Datasets are rarely complete. They often contain gaps, represented as missing values. Before you can analyze data or train a model, you need to know where these gaps are and how extensive they might be. Pandas provides straightforward tools to detect missing data, which is conventionally marked using the special floating-point value NaN (Not a Number). Python's None object is also treated as missing data in Pandas objects.
isnull() and notnull()Pandas offers two primary methods for detecting missing values:
isnull(): Returns a boolean object (Series or DataFrame) of the same size as the original, where True indicates a missing value (NaN or None) and False indicates a non-missing value.notnull(): The inverse of isnull(). It returns True for non-missing values and False for missing values.Let's see these in action. First, we'll need pandas and numpy imported.
import pandas as pd
import numpy as np
Now, let's create a simple Pandas Series containing some missing data represented by np.nan:
# Create a Series with missing values
data_series = pd.Series([1, np.nan, 3.5, np.nan, 7])
print("Original Series:")
print(data_series)
Original Series:
0 1.0
1 NaN
2 3.5
3 NaN
4 7.0
dtype: float64
Now, we can use isnull() to create a boolean mask identifying the locations of the NaN values:
# Detect missing values
missing_mask = data_series.isnull()
print("\nBoolean mask from isnull():")
print(missing_mask)
Boolean mask from isnull():
0 False
1 True
2 False
3 True
4 False
dtype: bool
As you can see, the resulting Series contains True at indices 1 and 3, corresponding to the NaN values in the original data_series.
Conversely, notnull() identifies the non-missing values:
# Detect non-missing values
not_missing_mask = data_series.notnull()
print("\nBoolean mask from notnull():")
print(not_missing_mask)
Boolean mask from notnull():
0 True
1 False
2 True
3 False
4 True
dtype: bool
This returns True where the data exists and False where it's missing.
(Note: You might also encounter the aliases isna() for isnull() and notna() for notnull(). They perform the exact same function.)
These methods work similarly on DataFrames, but they return a boolean DataFrame instead of a Series.

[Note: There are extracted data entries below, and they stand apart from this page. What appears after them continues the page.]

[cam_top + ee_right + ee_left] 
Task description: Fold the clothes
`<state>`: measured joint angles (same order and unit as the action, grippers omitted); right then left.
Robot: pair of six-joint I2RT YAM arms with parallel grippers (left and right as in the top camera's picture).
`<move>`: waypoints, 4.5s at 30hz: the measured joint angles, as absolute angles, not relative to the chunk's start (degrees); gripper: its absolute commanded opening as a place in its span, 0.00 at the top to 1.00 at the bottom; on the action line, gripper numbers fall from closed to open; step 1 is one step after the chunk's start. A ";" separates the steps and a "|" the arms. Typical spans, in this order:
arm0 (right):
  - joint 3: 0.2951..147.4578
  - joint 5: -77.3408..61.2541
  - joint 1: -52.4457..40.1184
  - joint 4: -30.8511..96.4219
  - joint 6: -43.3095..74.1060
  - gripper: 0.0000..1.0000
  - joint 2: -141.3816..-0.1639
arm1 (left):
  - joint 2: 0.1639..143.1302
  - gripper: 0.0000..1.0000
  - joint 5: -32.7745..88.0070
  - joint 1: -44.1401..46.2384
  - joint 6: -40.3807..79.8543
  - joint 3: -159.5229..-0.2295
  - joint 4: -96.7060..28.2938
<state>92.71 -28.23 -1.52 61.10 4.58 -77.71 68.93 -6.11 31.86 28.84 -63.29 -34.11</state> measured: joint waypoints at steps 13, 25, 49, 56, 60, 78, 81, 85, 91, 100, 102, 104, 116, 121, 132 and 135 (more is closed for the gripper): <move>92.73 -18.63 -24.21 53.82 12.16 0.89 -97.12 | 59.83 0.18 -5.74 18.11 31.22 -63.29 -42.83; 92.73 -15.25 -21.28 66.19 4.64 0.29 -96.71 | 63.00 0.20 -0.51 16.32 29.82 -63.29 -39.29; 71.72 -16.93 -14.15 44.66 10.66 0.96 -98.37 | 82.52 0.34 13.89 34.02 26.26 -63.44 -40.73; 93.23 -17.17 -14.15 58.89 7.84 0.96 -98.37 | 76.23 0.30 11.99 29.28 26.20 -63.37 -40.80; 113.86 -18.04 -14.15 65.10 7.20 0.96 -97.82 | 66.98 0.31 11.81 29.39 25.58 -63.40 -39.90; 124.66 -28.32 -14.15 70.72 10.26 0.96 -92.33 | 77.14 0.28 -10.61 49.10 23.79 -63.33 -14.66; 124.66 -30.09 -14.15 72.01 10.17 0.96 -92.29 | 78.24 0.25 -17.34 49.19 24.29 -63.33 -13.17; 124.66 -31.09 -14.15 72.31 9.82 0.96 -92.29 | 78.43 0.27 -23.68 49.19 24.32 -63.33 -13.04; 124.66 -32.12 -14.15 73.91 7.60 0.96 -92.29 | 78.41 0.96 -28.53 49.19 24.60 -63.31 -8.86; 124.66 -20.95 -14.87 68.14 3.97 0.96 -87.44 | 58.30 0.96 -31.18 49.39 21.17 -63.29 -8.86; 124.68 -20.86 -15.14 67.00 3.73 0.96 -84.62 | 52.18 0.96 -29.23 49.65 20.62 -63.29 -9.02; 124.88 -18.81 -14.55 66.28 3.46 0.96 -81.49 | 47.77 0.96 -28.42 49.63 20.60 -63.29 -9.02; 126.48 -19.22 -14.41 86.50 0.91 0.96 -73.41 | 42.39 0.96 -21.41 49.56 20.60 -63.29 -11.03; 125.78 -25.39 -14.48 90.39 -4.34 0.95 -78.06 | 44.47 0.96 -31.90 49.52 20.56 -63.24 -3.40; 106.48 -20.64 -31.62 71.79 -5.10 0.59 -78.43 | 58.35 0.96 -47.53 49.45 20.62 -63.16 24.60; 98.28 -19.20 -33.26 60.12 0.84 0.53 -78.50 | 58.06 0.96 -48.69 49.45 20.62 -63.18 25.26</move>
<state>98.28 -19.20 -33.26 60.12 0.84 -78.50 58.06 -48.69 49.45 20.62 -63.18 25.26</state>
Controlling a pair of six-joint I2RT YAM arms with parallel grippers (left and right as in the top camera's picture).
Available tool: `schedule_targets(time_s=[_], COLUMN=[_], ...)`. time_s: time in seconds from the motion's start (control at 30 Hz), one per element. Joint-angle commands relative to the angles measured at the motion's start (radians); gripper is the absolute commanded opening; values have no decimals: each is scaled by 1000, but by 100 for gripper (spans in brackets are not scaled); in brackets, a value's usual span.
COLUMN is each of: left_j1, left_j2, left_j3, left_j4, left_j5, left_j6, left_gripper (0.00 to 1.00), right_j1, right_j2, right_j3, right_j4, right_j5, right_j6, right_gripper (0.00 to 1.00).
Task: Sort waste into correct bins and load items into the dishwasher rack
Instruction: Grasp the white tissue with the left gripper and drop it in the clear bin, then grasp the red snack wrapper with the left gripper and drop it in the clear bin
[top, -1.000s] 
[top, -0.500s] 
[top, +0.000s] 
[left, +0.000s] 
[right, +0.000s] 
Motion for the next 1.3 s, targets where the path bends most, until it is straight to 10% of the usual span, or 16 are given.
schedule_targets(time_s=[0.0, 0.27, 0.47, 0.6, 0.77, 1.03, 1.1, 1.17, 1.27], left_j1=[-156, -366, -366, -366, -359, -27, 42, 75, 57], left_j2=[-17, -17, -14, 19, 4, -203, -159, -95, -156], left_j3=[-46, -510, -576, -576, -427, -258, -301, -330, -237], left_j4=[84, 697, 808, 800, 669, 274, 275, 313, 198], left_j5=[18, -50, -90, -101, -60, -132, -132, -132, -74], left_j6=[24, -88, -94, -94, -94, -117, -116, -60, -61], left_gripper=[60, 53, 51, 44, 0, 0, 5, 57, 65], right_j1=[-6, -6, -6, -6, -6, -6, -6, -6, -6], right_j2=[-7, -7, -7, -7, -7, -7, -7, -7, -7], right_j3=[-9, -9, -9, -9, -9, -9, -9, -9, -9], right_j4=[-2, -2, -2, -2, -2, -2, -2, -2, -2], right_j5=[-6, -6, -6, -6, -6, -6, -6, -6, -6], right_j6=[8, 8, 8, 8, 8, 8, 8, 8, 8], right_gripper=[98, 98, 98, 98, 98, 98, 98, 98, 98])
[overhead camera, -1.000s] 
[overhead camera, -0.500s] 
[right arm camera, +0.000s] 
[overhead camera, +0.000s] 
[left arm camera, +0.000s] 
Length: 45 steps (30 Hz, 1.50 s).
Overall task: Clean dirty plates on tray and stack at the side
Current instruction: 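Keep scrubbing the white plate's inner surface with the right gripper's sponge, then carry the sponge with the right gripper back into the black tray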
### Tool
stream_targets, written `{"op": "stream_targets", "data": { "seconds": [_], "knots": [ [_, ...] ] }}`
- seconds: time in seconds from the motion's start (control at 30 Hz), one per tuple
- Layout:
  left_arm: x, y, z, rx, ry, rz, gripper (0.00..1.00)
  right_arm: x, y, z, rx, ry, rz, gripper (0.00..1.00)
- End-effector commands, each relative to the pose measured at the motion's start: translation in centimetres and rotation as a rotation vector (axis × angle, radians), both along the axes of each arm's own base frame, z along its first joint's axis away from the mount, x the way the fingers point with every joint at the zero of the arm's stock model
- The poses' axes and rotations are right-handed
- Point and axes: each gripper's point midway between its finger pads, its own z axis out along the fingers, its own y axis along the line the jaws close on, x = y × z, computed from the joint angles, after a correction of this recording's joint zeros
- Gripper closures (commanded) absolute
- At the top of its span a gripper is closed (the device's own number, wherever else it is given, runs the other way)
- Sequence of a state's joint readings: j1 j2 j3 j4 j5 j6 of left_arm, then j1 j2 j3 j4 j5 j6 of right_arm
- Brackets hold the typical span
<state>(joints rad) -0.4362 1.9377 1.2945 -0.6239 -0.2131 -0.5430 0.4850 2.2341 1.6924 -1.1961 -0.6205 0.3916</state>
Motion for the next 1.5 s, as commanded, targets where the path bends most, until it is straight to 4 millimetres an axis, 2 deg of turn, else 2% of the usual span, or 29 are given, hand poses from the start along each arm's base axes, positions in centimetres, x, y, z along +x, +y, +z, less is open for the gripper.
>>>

Let's create a DataFrame with missing values:
# Create a DataFrame with missing values
data = {'col_a': [1, 2, np.nan, 4, 5],
'col_b': [np.nan, 7, 8, np.nan, 10],
'col_c': [11, 12, 13, 14, 15],
'col_d': ['apple', 'banana', 'orange', np.nan, 'grape']}
df = pd.DataFrame(data)
print("Original DataFrame:")
print(df)
Original DataFrame:
col_a col_b col_c col_d
0 1.0 NaN 11 apple
1 2.0 7.0 12 banana
2 NaN 8.0 13 orange
3 4.0 NaN 14 NaN
4 5.0 10.0 15 grape
Applying isnull() to this DataFrame gives us:
# Detect missing values in the DataFrame
missing_df_mask = df.isnull()
print("\nBoolean mask DataFrame from isnull():")
print(missing_df_mask)
Boolean mask DataFrame from isnull():
col_a col_b col_c col_d
0 False True False False
1 False False False False
2 True False False False
3 False True False True
4 False False False False
This boolean DataFrame directly maps the locations of missing values within the original df.
While seeing the exact location of missing values is useful, you often need a summary. How many missing values are there in total, or per column? You can easily achieve this by summing the results of isnull(), because in numerical contexts, True is treated as 1 and False as 0.
To count missing values in each column:
# Count missing values per column
missing_counts_per_column = df.isnull().sum()
print("\nMissing value counts per column:")
print(missing_counts_per_column)
Missing value counts per column:
col_a 1
col_b 2
col_c 0
col_d 1
dtype: int64
This is a very common operation. It quickly tells you that col_a has one missing value, col_b has two, col_c has none, and col_d has one.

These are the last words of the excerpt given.